Pathological findings of the oGVHD conjunctiva. Thinning of epithelia, loss of goblet cell microvilli and their densities; thickening, multilayering, and disruption of the basal lamina; vacuolization of basal cells; CD8+ T-cell infiltration; and fibroblast activation and myofibroblast generation are seen in the conjunctival samples of oGVHD eyes. The most prominent pathologic feature is the EMT, which is the consequence of immune activation and cytokine release.

The microscopic characteristics of oGVHD-afflicted conjunctiva are not limited to the aforementioned findings. In fact, some studies^{8, 144} have documented squamous cell metaplasia (assessed by impression cytology) and decreased density of goblet cells in the superficial conjunctival epithelium, which has been considerably different from that of normal subjects and SS cases. Furthermore, the epithelial cell microvilli had a shorter height and wider width, as well as decreased densities. The epithelial cells of oGVHD and SS patients had a lower density of secreting vesicles, and more importantly, the oGVHD cases have shown thinner Mucin 1 (MUC1), MUC4, and MUC16, and also MUC5AC layers.¹⁴³ Lubrication, hydration, and protection of the ocular surface against pathogen invasions are the main functions of these mucins.⁴⁴ Goblet cells have also been proposed to have immunomodulatory functions.
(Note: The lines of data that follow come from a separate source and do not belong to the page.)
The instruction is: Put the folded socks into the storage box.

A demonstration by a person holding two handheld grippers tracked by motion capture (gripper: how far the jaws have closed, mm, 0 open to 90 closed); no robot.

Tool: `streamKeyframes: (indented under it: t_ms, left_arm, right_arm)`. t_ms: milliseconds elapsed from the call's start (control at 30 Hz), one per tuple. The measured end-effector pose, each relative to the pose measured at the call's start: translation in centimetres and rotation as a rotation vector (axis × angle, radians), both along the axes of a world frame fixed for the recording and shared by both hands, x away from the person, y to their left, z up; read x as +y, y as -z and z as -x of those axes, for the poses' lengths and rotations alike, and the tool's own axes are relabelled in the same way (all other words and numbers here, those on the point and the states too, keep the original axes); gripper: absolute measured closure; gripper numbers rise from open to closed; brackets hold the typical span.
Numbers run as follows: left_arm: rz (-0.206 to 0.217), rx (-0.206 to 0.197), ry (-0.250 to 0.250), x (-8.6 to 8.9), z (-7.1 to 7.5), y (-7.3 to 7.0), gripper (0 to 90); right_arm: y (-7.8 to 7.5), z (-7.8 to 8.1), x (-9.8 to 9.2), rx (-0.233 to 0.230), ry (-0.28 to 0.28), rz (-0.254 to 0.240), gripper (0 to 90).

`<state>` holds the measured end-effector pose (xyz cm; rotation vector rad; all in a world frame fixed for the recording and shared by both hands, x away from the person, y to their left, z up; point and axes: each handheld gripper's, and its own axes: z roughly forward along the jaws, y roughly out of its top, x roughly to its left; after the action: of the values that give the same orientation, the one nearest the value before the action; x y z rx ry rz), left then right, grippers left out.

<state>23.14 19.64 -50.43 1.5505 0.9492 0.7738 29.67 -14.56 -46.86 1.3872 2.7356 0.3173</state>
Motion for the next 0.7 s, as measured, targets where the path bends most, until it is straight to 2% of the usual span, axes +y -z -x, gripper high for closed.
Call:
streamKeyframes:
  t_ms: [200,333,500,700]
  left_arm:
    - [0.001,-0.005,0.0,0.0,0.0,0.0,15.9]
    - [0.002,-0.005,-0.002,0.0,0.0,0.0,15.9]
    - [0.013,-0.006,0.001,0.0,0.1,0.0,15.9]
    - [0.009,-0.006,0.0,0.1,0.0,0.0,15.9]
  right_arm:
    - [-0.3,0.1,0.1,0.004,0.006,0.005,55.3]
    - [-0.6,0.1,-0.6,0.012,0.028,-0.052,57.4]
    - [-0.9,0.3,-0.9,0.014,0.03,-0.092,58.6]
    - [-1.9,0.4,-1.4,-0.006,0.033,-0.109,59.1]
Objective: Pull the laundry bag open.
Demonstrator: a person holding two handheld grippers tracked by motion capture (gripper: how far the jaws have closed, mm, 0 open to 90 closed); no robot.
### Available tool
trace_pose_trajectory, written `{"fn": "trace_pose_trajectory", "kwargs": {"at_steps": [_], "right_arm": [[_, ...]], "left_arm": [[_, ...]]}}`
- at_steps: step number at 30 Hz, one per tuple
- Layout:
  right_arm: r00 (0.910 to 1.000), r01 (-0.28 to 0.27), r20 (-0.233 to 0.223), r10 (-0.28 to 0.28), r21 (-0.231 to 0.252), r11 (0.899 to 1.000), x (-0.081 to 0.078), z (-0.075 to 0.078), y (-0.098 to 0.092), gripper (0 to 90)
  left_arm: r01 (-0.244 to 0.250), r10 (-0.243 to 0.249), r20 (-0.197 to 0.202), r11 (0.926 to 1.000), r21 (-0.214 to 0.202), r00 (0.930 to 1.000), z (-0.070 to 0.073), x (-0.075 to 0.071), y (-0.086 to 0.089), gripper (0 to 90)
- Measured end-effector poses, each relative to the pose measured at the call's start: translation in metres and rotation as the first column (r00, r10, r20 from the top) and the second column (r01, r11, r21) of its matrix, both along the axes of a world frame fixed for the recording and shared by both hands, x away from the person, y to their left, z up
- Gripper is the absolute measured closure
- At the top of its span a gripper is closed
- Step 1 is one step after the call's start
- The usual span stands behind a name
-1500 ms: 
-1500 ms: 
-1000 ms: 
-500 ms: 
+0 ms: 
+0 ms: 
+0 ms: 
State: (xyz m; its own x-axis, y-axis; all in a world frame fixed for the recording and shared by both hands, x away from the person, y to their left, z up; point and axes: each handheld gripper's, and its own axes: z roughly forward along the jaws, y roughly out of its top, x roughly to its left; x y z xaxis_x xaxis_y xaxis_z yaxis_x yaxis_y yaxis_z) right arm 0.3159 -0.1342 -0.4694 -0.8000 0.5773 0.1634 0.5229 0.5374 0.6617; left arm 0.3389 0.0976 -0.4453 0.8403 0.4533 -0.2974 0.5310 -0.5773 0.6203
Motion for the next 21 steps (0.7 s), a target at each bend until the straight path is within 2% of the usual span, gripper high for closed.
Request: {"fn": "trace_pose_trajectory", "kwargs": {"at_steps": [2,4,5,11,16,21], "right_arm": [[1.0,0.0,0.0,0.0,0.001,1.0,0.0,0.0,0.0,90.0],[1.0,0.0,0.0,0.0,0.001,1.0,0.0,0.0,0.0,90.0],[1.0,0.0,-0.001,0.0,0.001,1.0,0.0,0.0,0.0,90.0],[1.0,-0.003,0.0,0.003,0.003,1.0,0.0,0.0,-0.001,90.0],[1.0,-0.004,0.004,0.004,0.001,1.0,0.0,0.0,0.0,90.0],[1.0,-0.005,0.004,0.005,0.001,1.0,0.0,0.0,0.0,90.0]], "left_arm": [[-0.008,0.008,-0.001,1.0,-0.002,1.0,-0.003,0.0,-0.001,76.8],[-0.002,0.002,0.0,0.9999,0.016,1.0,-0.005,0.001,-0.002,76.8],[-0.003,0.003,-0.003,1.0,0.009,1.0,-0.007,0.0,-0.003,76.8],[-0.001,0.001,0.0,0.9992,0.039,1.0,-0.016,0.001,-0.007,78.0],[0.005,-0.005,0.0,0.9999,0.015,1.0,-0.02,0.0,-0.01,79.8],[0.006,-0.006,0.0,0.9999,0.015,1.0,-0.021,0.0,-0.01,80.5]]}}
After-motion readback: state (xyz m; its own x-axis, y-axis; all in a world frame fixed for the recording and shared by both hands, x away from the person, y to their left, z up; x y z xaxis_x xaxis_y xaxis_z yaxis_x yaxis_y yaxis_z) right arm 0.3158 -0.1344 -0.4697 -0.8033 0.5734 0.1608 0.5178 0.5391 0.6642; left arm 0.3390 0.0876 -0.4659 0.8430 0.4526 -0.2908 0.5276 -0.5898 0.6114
They produce TGF-β2, which can impede the IL-2-dependent growth of T-cells⁶⁹ and maintain the immature, tolerogenic form of DCs.²⁰ Other studies have shown the presence of intercellular adhesion molecule 1 (ICAM-1) on the oGVHD conjunctiva, which has been correlated with lower Schirmer’s test scores and goblet cell densities.⁷

3.5. Other ocular manifestations

Some studies have reported ocular hypertension and glaucoma as comorbidities of oGVHD. In one report, 33 out of 218 oGVHD patients had ocular hypertension, eight have had possible glaucoma, and one has had definite glaucoma.¹¹² Of note, the authors of this study have mentioned the use of topical and systemic corticosteroids as the principal cause of increased ocular pressure.¹¹² The formation of cataracts (mainly the posterior subcapsular form) generally follows the same pathway as ocular hypertension and glaucoma.¹¹² In fact, it mainly develops as a complication of the administration of corticosteroids and radiation therapy, with a prevalence rate similar to that of glaucoma.¹³⁰ Other conditions, including episcleritis, scleritis, uveitis, central serous chorioretinopathy, serous retinal detachment, microvascular retinopathy, infectious retinitis or endophthalmitis, optic nerve head edema, and intraocular lymphoma are rarely encountered in oGVHD cases.²⁸

4. Microbiome and oGVHD

In recent years, the importance of commensal microflora in the development or prevention of a wide variety of disorders has gained unprecedented interest.¹³⁷ The conjunctival epithelium is home to a variety of microbial agents, and some authors have attempted to investigate the alterations in their populations (concerning both numbers and species) before and after the development of oGVHD.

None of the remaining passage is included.